Given the aliens obvious quantum leap in technology allowing the spheres to travel between galaxies, it would seem futile to send in our primitive military machine. These aliens could be millions of years ahead of us in every aspect of planet building and space flight technology.
But nooo, in all these alien invasion films, the dunderhead generals decide that if the aliens are not like us, they push the panic button and send in our useless (by comparison) tanks, F-16s, artillery, brigades of infantry with their puny M-16s. Right, that’s going to stop the giant robot. Well it’s traditional in alien invasion films to have scenes of troops being deployed.

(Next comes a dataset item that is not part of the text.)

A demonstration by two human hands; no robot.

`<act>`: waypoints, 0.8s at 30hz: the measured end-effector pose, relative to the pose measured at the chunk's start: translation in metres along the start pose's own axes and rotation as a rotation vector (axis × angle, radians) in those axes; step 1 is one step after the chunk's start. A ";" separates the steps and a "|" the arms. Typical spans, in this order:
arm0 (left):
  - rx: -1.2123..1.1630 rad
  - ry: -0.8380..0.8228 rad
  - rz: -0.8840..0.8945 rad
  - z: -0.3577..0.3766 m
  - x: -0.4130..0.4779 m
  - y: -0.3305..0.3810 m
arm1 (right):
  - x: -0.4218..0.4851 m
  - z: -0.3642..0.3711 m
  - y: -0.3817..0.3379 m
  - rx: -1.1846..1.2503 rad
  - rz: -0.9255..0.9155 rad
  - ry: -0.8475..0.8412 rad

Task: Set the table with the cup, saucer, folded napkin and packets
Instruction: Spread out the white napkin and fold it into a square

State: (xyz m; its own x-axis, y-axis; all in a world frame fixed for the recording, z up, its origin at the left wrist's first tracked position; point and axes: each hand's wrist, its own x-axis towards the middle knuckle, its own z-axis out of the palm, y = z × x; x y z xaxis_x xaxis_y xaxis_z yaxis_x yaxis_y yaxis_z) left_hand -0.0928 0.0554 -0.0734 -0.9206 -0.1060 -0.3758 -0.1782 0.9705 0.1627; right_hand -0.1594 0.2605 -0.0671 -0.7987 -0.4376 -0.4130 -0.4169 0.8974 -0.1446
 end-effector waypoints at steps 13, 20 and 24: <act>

So, when the giant robot comes out, they open fire on it. A beam comes out of the robots face shield and paralyzes all the troops and fries their electronic systems. Of course, the aliens have the power to destroy the entire planet. But they came to earth to communicate with us before they unleashed their human killing Armageddon. And what do we do? Attack them!
Much of the scenario involves Dr. Helen Benson, her stepson, Jacob Benson, (Jaden Smith) and Klaatu who knows everything about us and must decide whether or not to advise the aliens in the spheres to send in the human exterminating plague of bugs. Of course, Helen pleads a strong case for giving us another chance to change-even enlisting Klaatu to help us gain the technology to stop polluting the earth. This morality play within the scenario is also traditional in alien invasion films.
Derrickson doesn’t let the arsenal of advanced special effects to overpower the development of the three main characters-Helen, her stepson, and the serious faced alien/human Klaatu. For the film to balance the drama with the action, the viewers have to care about the main characters. At some point in the story, Klaatu sees another side of humanity through Helen’s consciousness. She cares about the human race and the Earth.
As the trio of humans and alien travel around, avoiding the dragnet of law enforcement and military looking for them, Klaatu begins to see Helen is different from most of the humans he has come across. He develops a working relationship with her.
Writer David Scarpa’s script insinuates that Klaatu sees the righteousness in Helen’s soul and the other scientists desire to do the right thing to save the earth. Of course, this fits in the Al Core’s environmental initiative, thus updating the premise from the cold war fear of thermonuclear war to saving the planet from ourselves. Hell, the aliens could have killed all the humans on Earth before we knew what hit us, but they decided to land and communicate.